Digital Propaganda Working Group Outcomes
The U.S. and German participants agreed on common principles, such as securing the free democratic order on both sides of the Atlantic, as well as stabilizing and shaping a common sustainable future. This democratic order is at risk following the increasing importance of the digital-marketing industry on the one hand, and the increased use of social media for hybrid warfare on the other. Hate speech, Fake News, and specific disinformation campaigns target the heart of democracy when they interfere in the free, equal, and secret elections for the parliaments of both nations. The working group subsumed all of these threats under the term of “digital propaganda” and pointed out that the focus of the current public and political debate should include many more activities, such as data theft and data security. The response to digital propaganda—retaliation and resilience in a war with words—has to have the same importance and significance in the political agenda as it does in the public discourse.
The German and the U.S. security authorities, as well as the participants of the working group, are all aware of the fact that there is not just one responsible protagonist in the conflicts related to digital propaganda, but there can only be one common reaction. One-sided blaming on individual social media platforms and the systematic fake news or so-called “Dark-Ads,” created with novel digital marketing tools, are wrong and do not lead to finding sustainable solutions. Individual state actors, radical political groups, and other non-state actors that are trying to destabilize democratic systems by using digital propaganda cannot be always be accurately identified. According to the working group, in times of hybrid warfare online, traditional and stereotyped conceptions of an enemy such as Cold War Russia or Cultural Revolution China are no longer convincing. The concepts of the enemy in the war of words has to be reevaluated.
Because of the diverse history of law as well as diverse legal practice, there have to be different solutions for the same problems for both nations. Thus, the working group defined distinct fields of action for both countries to provide solutions for the causes and effects of digital propaganda in the future, to include the media, digital economy, politics and the state, civil society, and individual media skills of the general population.
In the field of “Politics and the State,” the working group discussed, for example, the introduction of a “Bot-Labeling-System,” controlled by the state, which would warn the user of possible automation intended to influence readers’ perceptions.
In the field of “civil society” there are various possibilities for both countries. One could be the development of institutionalized “Fact Checking Gateways” as well as the development of state-initiated party-neutral institutions of political education, such as the German Federal Agency for Political Education (Bundeszentrale für politische Bildung).

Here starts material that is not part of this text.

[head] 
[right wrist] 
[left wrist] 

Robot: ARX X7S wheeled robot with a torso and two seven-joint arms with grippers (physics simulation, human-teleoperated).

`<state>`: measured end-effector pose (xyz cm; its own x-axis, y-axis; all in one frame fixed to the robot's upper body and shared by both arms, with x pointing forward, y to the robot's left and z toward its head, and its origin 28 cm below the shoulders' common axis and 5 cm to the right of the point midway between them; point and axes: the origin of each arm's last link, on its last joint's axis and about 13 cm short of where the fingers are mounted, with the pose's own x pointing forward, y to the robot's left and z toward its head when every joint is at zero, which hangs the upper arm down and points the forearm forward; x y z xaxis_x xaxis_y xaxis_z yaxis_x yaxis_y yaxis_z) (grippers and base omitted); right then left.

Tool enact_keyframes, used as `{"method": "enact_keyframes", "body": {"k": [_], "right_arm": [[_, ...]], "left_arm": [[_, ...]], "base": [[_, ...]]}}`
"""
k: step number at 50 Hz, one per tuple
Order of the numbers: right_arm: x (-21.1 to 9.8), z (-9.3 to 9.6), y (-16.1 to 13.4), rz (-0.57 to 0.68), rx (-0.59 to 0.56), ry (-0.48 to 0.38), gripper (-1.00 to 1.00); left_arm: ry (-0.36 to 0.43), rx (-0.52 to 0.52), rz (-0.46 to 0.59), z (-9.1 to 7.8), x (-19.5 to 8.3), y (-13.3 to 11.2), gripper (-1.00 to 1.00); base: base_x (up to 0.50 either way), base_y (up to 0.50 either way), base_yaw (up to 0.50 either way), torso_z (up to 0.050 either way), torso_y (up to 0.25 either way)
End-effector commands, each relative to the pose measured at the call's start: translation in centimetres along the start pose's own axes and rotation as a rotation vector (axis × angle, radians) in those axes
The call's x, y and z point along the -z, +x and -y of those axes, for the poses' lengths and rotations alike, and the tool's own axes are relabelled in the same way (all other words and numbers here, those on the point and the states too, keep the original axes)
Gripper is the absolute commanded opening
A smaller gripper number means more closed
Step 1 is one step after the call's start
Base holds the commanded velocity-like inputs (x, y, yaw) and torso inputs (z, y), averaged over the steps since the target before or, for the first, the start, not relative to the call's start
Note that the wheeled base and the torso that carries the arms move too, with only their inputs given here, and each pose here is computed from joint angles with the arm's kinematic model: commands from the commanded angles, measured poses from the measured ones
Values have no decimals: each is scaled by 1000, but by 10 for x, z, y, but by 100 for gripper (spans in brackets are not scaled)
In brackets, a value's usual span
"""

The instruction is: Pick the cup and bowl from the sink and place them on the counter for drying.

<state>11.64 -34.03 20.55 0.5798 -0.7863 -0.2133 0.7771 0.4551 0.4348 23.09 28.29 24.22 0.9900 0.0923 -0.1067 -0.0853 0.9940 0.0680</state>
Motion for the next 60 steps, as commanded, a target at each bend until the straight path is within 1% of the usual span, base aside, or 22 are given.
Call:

The working group has created a package of ideas and measures for each and every field of action, which will be finalized in a joint publication by AGI and the HSS that will include contributions by the working group’s participants.

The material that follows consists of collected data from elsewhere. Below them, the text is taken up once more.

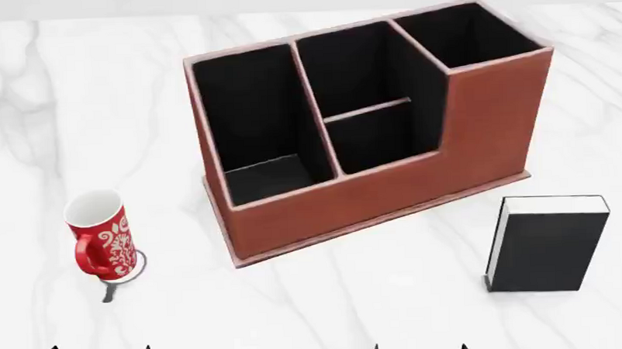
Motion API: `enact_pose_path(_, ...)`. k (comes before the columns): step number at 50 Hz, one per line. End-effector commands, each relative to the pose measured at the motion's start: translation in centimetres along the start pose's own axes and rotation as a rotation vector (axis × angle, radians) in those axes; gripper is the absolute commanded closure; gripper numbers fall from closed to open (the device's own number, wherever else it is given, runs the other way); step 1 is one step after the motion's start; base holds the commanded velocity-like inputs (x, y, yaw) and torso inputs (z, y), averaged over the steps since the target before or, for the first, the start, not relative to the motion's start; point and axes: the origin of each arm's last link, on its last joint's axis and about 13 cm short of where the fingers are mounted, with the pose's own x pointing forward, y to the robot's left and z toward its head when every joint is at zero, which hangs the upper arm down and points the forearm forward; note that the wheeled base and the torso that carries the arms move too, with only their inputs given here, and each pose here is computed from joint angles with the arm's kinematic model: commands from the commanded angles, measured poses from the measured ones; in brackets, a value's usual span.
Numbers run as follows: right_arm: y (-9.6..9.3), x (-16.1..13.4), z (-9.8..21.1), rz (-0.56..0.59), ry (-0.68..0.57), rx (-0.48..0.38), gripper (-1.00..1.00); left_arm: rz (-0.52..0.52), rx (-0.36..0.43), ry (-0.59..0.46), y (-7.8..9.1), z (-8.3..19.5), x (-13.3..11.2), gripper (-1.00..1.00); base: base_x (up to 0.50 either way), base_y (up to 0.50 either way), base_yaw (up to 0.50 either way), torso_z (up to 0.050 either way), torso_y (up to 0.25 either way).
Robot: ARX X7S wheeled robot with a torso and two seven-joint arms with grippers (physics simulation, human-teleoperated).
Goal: Pick up the book and place it in the back compartment of the caddy.
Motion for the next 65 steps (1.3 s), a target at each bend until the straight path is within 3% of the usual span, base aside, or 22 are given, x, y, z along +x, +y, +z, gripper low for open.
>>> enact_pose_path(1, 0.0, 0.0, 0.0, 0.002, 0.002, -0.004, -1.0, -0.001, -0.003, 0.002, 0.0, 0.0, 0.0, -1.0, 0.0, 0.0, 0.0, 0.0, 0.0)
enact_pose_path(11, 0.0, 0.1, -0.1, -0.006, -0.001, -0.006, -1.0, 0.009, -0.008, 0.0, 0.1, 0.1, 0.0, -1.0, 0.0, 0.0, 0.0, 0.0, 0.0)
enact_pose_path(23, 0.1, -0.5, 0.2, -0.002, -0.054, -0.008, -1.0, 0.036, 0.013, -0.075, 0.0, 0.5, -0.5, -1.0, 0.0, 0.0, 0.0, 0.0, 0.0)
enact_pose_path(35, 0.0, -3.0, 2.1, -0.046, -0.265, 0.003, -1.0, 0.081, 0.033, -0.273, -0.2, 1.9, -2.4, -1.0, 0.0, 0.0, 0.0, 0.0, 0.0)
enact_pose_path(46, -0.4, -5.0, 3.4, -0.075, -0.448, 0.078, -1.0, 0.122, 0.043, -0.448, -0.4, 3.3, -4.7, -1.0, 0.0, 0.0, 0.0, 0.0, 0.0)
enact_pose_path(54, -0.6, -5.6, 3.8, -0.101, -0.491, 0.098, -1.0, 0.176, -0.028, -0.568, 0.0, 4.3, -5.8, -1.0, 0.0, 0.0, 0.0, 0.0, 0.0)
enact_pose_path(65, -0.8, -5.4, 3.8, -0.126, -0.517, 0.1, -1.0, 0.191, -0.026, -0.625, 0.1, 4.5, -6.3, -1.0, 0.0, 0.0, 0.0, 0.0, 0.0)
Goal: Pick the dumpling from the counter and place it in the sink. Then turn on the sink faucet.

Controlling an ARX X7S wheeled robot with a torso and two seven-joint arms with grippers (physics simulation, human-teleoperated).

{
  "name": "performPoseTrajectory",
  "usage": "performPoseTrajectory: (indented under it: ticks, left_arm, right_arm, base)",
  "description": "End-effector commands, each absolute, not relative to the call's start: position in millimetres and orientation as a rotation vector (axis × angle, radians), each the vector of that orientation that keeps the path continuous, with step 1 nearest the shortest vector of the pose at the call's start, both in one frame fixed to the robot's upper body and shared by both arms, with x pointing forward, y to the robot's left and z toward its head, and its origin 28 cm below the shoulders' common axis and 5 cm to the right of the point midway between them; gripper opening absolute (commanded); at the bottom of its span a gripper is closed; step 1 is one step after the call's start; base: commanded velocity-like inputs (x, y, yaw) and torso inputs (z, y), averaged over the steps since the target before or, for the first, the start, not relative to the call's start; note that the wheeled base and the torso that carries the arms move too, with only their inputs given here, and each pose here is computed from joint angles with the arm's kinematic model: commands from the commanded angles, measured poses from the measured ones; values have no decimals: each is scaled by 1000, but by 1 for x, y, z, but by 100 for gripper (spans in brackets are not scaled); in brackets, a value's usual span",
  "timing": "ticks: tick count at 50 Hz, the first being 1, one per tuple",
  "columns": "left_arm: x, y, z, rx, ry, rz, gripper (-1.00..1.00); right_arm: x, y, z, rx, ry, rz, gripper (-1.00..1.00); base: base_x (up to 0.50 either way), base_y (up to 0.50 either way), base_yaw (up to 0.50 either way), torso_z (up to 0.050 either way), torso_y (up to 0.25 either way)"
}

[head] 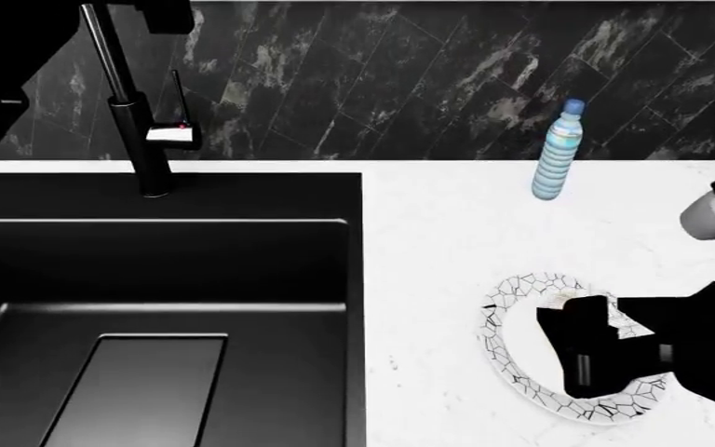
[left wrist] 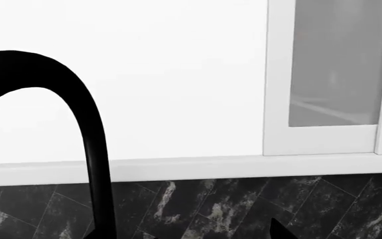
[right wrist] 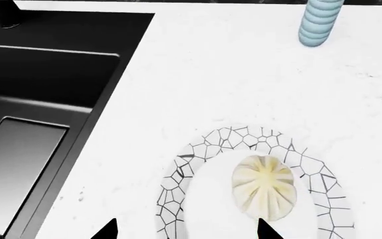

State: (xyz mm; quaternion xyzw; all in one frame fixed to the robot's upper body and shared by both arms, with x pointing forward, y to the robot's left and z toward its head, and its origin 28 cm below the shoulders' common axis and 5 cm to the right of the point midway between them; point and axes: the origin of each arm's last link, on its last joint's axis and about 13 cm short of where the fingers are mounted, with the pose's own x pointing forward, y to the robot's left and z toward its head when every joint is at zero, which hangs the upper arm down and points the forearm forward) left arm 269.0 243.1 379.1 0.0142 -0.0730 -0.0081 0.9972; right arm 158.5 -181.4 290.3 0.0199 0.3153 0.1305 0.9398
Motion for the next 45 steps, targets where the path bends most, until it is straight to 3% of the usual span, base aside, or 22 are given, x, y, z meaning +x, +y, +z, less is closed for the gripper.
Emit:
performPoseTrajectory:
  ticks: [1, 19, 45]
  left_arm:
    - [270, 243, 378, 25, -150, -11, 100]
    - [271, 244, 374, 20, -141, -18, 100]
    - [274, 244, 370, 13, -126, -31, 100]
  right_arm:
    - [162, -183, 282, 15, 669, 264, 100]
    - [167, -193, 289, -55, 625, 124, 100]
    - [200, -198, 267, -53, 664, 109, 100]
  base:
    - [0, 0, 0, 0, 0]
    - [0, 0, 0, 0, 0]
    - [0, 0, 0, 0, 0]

For five months, 10 experts from Germany and 10 from the United States met in Munich, Berlin, and Washington to discuss the most pressing cybersecurity issues for transatlantic cooperation. Participants from the German Federal Foreign Office, the German Defense and Interior ministries, the U.S. Departments of State and Homeland Security, the United States European Command Joint Cyberspace Center, the Bundestag, academics, and tech companies discussed common threats to both countries in two working groups. The cyber defense working group made concrete progress in proposals for improved information sharing on cybersecurity threats between the two countries, while the digital propaganda working group made proposals for the governments of both countries to use everything from a “Bot-Labeling-System” to “Fact-checking Gateways” to deal with disinformation campaigns. These are the final outcomes of each working group, which will be expanded upon in greater length in our upcoming publication.